## WORK TO COMPLETE
What you give back must match the data character for character.

## GIVEN INFORMATION
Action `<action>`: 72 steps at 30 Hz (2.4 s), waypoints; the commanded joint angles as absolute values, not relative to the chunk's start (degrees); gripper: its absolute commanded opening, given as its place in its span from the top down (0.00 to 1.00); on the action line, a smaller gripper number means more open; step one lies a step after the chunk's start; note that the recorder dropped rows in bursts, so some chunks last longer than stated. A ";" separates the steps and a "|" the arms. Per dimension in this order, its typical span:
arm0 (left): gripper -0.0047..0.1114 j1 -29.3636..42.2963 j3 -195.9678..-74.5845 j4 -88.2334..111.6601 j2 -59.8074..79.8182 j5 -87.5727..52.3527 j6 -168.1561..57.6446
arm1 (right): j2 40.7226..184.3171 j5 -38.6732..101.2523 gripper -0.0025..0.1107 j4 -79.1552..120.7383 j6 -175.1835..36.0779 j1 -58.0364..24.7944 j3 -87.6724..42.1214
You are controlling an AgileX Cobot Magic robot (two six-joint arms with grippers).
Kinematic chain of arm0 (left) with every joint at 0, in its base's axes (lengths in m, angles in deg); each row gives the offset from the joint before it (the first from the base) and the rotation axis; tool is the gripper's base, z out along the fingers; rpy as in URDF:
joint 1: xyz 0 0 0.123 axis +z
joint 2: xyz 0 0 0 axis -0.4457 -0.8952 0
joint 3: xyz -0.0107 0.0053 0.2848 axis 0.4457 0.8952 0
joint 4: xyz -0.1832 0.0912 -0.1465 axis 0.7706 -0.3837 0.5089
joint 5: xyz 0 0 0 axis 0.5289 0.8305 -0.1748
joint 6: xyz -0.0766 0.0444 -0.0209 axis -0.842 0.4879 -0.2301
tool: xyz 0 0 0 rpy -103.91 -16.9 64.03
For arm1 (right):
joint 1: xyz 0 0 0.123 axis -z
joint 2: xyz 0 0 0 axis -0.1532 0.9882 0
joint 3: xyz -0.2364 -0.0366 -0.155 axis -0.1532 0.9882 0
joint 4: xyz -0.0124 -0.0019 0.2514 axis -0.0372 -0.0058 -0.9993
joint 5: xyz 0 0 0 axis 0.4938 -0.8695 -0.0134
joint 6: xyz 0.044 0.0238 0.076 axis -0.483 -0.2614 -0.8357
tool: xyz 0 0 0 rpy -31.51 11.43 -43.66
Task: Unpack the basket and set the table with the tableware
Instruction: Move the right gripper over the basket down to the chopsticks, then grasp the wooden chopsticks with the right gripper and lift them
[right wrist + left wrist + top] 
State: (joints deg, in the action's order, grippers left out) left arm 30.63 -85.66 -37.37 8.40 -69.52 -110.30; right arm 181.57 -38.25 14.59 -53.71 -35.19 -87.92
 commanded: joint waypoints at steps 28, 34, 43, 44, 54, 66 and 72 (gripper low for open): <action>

## COMPLETED EXERCISE
Action `<action>`: 72 steps at 30 Hz (2.4 s), waypoints; the commanded joint angles as absolute values, not relative to the chunk's start (degrees); gripper: its absolute commanded opening, given as its place in its span from the top down (0.00 to 1.00); on the action line, a smaller gripper number means more open; step one lies a step after the chunk's start; note that the recorder dropped rows in bursts, so some chunks last longer than stated. A ";" separates the steps and a "|" the arms. Per dimension in this order, its typical span:
arm0 (left): gripper -0.0047..0.1114 j1 -29.3636..42.2963 j3 -195.9678..-74.5845 j4 -88.2334..111.6601 j2 -59.8074..79.8182 j5 -87.5727..52.3527 j6 -168.1561..57.6446
arm1 (right): j2 40.7226..184.3171 j5 -38.6732..101.2523 gripper -0.0025..0.1107 j4 -79.1552..120.7383 j6 -175.1835..36.0779 j1 -58.0364..24.7944 j3 -87.6724..42.1214
You are controlling an AgileX Cobot Magic robot (two six-joint arms with grippers).
Kinematic chain of arm0 (left) with every joint at 0, in its base's axes (lengths in m, angles in deg); each row gives the offset from the joint before it (the first from the base) and the rotation axis; tool is the gripper's base, z out along the fingers; rpy as in URDF:
joint 1: xyz 0 0 0.123 axis +z
joint 2: xyz 0 0 0 axis -0.4457 -0.8952 0
joint 3: xyz -0.0107 0.0053 0.2848 axis 0.4457 0.8952 0
joint 4: xyz -0.1832 0.0912 -0.1465 axis 0.7706 -0.3837 0.5089
joint 5: xyz 0 0 0 axis 0.5289 0.8305 -0.1748
joint 6: xyz -0.0766 0.0444 -0.0209 axis -0.842 0.4879 -0.2301
tool: xyz 0 0 0 rpy -103.91 -16.9 64.03
For arm1 (right):
joint 1: xyz 0 0 0.123 axis -z
joint 2: xyz 0 0 0 axis -0.1532 0.9882 0
joint 3: xyz -0.2364 -0.0366 -0.155 axis -0.1532 0.9882 0
joint 4: xyz -0.0124 -0.0019 0.2514 axis -0.0372 -0.0058 -0.9993
joint 5: xyz 0 0 0 axis 0.4938 -0.8695 -0.0134
joint 6: xyz 0.044 0.0238 0.076 axis -0.483 -0.2614 -0.8357
tool: xyz 0 0 0 rpy -31.51 11.43 -43.66
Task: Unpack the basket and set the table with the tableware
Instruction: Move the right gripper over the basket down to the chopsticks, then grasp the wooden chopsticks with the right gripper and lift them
[right wrist + left wrist + top] 
State: (joints deg, in the action's order, grippers left out) left arm 30.63 -85.66 -37.37 8.40 -69.52 -110.30; right arm 181.57 -38.25 14.59 -53.71 -35.19 -87.92
 commanded: joint waypoints at steps 28, 34, 43, 44, 54, 66 and 72 (gripper low for open): <action>

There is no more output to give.